Mortgage rates are back on the rise due to a strong performance in retail sales and labor market data, along with positive monthly inflation readings. This has raised the prospect of the Federal Reserve continuing its interest rate hiking campaign through the summer.

As a result, existing home sales are expected to suffer, which may impact Opendoor Technologies Inc OPEN earnings, which will be reported on Thursday after the market closes.

Before getting into Opendoor expectations, here are some economic data that directly correlates with Opendoor’s business model.

In January, U.S. existing home sales reached their lowest point in more than 12 years.

Although the pace of decline has slowed, it has prompted cautious optimism that the housing market slump could be nearing its bottom. The Tuesday report from the National Association of Realtors also showed the smallest increase in annual house prices since 2012, which could lead to improved affordability.

Read Also: What's More Expensive: Buying A House, Or Building One?

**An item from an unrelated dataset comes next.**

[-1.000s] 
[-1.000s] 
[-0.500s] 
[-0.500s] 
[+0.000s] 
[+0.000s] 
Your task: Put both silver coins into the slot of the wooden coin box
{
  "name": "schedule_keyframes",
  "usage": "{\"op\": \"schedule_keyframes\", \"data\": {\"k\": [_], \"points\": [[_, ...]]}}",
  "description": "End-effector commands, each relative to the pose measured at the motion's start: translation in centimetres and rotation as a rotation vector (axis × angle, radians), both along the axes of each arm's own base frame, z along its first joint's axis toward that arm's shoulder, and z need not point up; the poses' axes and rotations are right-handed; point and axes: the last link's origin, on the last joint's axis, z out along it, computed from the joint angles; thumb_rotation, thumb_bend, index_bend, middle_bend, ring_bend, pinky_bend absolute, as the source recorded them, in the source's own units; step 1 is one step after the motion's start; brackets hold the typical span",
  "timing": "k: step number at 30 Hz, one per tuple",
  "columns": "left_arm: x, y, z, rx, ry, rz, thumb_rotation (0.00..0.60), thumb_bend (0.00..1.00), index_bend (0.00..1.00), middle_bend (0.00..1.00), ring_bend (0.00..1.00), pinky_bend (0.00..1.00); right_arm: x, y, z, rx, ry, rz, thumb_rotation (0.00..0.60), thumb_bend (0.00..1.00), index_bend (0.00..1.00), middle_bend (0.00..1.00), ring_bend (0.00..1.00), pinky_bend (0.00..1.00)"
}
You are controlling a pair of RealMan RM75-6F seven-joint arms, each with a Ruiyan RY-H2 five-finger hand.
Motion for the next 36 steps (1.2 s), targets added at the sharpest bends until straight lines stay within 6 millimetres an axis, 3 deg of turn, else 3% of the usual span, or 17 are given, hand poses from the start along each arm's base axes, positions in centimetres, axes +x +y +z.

The NAR report also showed the smallest increase in annual house prices since 2012, which should help to improve affordability.

Now to Opendoor.

Opendoor is the largest iBuying business in the U.S. by properties acquired.

iBuying involves purchasing properties from consumers and selling them at a profit, with service fees charged for the transaction. Opendoor offers a service it says eliminates seller uncertainty, based on the property's current condition, for a 5% service fee.

With 12 consecutive months of slowing existing home sales, expectations for Opendoor’s earnings are not too bright.

By The Numbers: Analysts predict the company will report a loss of 78 cents per share on revenues of $2.51 billion (-34.3% year-over-year), according to data from Benzinga Pro.

OPEN Price action: Shares of Opendoor are trading down 5.95% to $1.74 ahead of earnings, according to Benzinga Pro.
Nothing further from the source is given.